Marion Barry
No one is neutral about D.C. “Mayor for Life” Marion Shepilov Barry Jr. You either love him or despise him; there is no in-between. He gave no room for in-between. He was, indeed, “all that!”
The larger than life “People’s Prodigal Prince,” as I once dubbed him while he was singing his redemption song, was beloved or berated, even in death. Some sobbed; some said good riddance when they heard the news of his passing on Nov. 23 after long-suffering health complications.
Will the good he did for others outweigh the bad he did to himself? I hope so. His supporters will have to insist so. “I helped a lot, a lot, a lot of people,” he said in a February radio interview with me. And his autobiographical narrative is replete with examples of his trademark altruism, as it should be.
For those of us in the D.C. press corps who spent decades chasing him, he was remembered by a colleague as, “The gift that keeps on giving.” Stories, that is: We never had to wait long before bodacious Barry would provide cannon fodder for a front page story, or a “breaking news” live shot, or even, in my case, the once-in-a-lifetime “Extra” edition.
To know Barry and all his complexities – and there were many as his political trajectory went from school board to D.C. Council member to mayor and back to the council as its Ward 8 representative — was not necessary to grow to like him, but at the very least to learn to respect him as a masterful politician, as I did despite all his shenanigans I took him to task for over the years. And, quiet as it’s kept, so did others in the seemingly hostile local press corps. His stories made several successful journalism careers, including mine.
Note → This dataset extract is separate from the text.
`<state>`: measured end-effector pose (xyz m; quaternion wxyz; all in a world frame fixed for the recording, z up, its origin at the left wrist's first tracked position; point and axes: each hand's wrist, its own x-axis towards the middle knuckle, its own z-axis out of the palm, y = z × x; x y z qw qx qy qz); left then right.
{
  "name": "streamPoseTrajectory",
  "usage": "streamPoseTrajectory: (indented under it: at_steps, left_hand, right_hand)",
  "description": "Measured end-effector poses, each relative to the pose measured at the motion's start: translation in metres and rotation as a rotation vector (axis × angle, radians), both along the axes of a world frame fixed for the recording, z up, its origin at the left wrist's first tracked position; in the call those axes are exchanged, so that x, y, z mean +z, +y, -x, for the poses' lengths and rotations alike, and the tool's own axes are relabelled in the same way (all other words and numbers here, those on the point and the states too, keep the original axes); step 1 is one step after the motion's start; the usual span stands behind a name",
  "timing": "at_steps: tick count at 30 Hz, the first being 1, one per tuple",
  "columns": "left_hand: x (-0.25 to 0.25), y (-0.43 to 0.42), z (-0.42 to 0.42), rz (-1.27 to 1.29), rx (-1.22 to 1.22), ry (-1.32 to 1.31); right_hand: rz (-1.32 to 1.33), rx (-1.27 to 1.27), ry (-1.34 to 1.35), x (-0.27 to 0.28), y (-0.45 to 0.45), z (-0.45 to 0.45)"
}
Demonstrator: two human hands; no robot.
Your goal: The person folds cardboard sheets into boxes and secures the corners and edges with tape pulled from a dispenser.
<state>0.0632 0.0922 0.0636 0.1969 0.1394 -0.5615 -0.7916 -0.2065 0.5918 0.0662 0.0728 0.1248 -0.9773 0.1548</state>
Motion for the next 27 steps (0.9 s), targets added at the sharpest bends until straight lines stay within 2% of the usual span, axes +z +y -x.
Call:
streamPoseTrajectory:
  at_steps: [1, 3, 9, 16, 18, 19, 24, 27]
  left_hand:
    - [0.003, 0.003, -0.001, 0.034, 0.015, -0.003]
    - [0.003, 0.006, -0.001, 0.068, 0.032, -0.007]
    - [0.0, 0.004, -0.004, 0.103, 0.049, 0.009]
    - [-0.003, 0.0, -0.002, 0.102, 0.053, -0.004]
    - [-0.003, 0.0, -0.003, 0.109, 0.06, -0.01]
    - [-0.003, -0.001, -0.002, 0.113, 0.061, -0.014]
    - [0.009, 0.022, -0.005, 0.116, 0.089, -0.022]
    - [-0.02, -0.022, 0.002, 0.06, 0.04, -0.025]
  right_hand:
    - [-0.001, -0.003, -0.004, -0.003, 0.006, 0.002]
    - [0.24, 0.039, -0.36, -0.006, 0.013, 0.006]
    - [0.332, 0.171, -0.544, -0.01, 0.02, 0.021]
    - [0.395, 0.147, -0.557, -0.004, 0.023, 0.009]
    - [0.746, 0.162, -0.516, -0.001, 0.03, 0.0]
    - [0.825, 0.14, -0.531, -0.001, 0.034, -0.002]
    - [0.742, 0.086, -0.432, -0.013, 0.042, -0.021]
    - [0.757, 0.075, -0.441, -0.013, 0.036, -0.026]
Barry was anything but dumb or dull. Few people knew that he possessed such a brilliant mind, so much so that he was on his way to earning a doctorate degree in chemistry, but was serendipitously derailed by his quick rise in the Student Nonviolent Coordinating Committee (SNCC) by his natural leadership qualities and his innate yearning to be a man of the people, or as he often said, “the lost, the least, and the left out.”
The young, brash Brother Barry was the embodiment of all many folks believed the Civil Rights Movement would bring them. He was James Brown’s model for “say it loud, I’m black and I’m proud.” The frail, senior Barry may have lost that “Pride Inc.,” ‘60s stride in his step, but he never lost the agitator’s passion in his voice to fight for those who couldn’t fight for themselves. Even at his darkest hour, the inspiration and the lesson learned was “if Barry can fall and get back up, so can I.”
D.C. businessman Joe Johnson told me that he and “MB,” as close friends called him, spoke hours before the Ward 8 councilman collapsed and died. “Marion was upset about businesses not giving him enough money to buy turkeys for his Thanksgiving giveaway,” Johnson said. “ said, ‘Man, I got to get more turkeys’.”
Even to his last breath, Barry was more worried about others than himself.
As a personal example, he discovered my late mother’s name and her phone number on one of his many trips to the Northwest senior citizen apartment building she lived in. He phoned her so often to check on her health, that one day she asked, “Would you please tell Marion Barry to stop calling me?”
Once when I visited him in Howard University Hospital, he had all manner of tubes coming out of him and breathing machines hissing and blowing steam. Barry looked over to the panoramic picture window of the VIP suite, waved his hand across the landscape view and said, “How do you like my city I built?” I couldn’t help it; we both burst out in laughter. “Indeed, you did.”
In what would be my last broadcast interview with him earlier this year on the “Lyndia Grant: Think on These Things Show,” a hospitalized Barry was not expected to live much longer. News organizations all over town were dusting off his obituary. He, however, was preparing for his 78th birthday party.
“Hell, I got more than nine lives,” that self-assured, sly cat said referring to the 2010 HBO documentary “The Nine Lives of Marion Barry.”
Clearly he spent them all, but not without being a man of the people; indeed, “The People’s Prodigal Prince.”